Submitted to: Postharvest Biology and Technology
Publication Type: Peer Reviewed Journal
Publication Acceptance Date: 6/16/2007
Publication Date: 2/1/2008
Citation: Zheng, Y., Fung, R., Wang, S.Y., Wang, C.Y. 2008. Transcript levels of antioxidative genes and oxygen radical scavenging enzyme activities in chilled zucchini squash in response to superatmospheric oxygen. Postharvest Biology and Technology. 47:151-158. Interpretive Summary: About one third of all fresh produce in this country is sensitive to chilling temperature. This means that these crops can not be stored at cold temperatures after harvest to preserve their freshness like other non-sensitive crops, otherwise chilling injury symptoms would occur. These symptoms include skin discoloration, pitting, flesh browning, uneven ripening, and decay. Therefore, chilling injury causes these crops to lose their market value. It is estimated that postharvest losses resulting from chilling injury amount to about $10 billion annually in the U.S. In our experiments, we treated zucchini squash, chilling-sensitive crop, with high concentration of oxygen immediately after harvest and found that this treatment helped reduce a chilling injury symptoms during cold storage and maintained the quality of the commodity for an extended period. This high oxygen treatment also enhanced the antioxidant system in the tissue. Therefore, it is possible that a high oxygen atmosphere enables the plant tissue to have a more efficient antioxidant system. This in turn increases the resistance of tissue against oxidative damages caused by chilling stress. This information is useful to other postharvest scientists and has the potential to benefit the fresh produce industry.

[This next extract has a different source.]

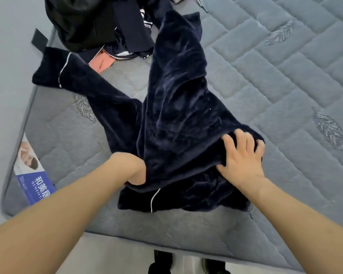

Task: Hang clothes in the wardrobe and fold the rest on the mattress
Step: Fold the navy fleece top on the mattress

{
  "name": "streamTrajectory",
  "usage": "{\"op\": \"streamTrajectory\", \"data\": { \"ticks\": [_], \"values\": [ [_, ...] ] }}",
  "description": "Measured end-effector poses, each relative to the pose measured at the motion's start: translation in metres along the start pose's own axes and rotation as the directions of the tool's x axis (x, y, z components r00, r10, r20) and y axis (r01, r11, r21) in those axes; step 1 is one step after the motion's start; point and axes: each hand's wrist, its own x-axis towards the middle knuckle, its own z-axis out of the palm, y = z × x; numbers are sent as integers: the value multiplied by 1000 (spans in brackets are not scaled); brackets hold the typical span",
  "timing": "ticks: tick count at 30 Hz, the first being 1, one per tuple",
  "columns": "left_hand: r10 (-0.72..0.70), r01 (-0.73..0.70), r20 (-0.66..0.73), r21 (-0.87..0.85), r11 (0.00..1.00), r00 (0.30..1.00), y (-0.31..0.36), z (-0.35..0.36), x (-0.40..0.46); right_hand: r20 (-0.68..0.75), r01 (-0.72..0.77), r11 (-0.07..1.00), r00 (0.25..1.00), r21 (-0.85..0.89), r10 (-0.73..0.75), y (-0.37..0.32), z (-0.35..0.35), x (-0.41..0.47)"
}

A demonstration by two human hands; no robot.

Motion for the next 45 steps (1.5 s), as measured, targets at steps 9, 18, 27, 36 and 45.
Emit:
{"op": "streamTrajectory", "data": {
  "ticks": [9,18,27,36,45],
  "values": [
    [175,-237,-455,-82,968,873,50,22,1,472,-508,677,842,532,260,38,-24,14],
    [-341,-389,-439,-898,208,831,-40,-31,-33,675,-630,-301,735,716,68,56,-49,28],
    [-57,-499,-648,-637,588,759,12,18,-18,863,-862,28,504,505,-35,6,-42,31],
    [-223,-200,-280,-925,323,934,87,22,-7,525,-566,-179,819,805,-230,-20,-95,69],
    [-536,-281,108,-756,-591,837,-9,5,0,651,-601,306,754,738,-90,17,-92,82]
  ]
}}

Technical Abstract: The transcript levels of antioxidative genes including Mn-superoxide dismutase (Mn-SOD), Cu/Zn SOD, ascorbate peroxidise (APX), and catalase (CAT) do not vary significantly during storage at 5 °C with high oxygen treatment in freshly harvested zucchini squash (Cucurbita pepo L. cv. Elite). However, the expressions of alternative oxidase (AOX) were higher in squash treated with 60% and 100% oxygen for 3 days than those in the control samples. These increases in AOX transcript levels were correlated with the increased chilling resistance in the treated squash. Their corresponding oxygen radical scavenging enzyme activities including SOD, APX, CAT and peroxidise (POD) in treated samples were also higher than those in the control for the first 3 days at 5 °C. Transcript levels of AOX increased substantially between 3 to 6 days in all treatments indicating that the importance of AOX for the defense response of squash tissue to chilling stress. All of the enzyme activities in 100% oxygen treated squash started to decline after 6 or 9 days of cold storage to a level comparable or lower than that of the control. These declines were correlated to the loss of chilling resistance in the 100% oxygen treated tissue as indicated in the chilling injury index. However, squash treated with 60% oxygen maintained elevated levels of all enzyme activities except POD and sustained the least chilling injury throughout the 15 days of storage at 5 °C. The oxygen radical absorbance capacity (ORAC) values and total phenol content remained higher in squash treated with 60% and 100% oxygen for the first 9 days, then their levels in the 100% treated samples declined sharply while those in the 60% treated samples maintained elevated, indicating that both ORAC activity and phenolic content may also contribute to the resistance of tissue against chilling injury. The 100% treated squash showed the lowest respiration rate and 60% treated samples had the lowest ethylene production. These data may also be an indication of the low chilling injury in the high oxygen treated squash.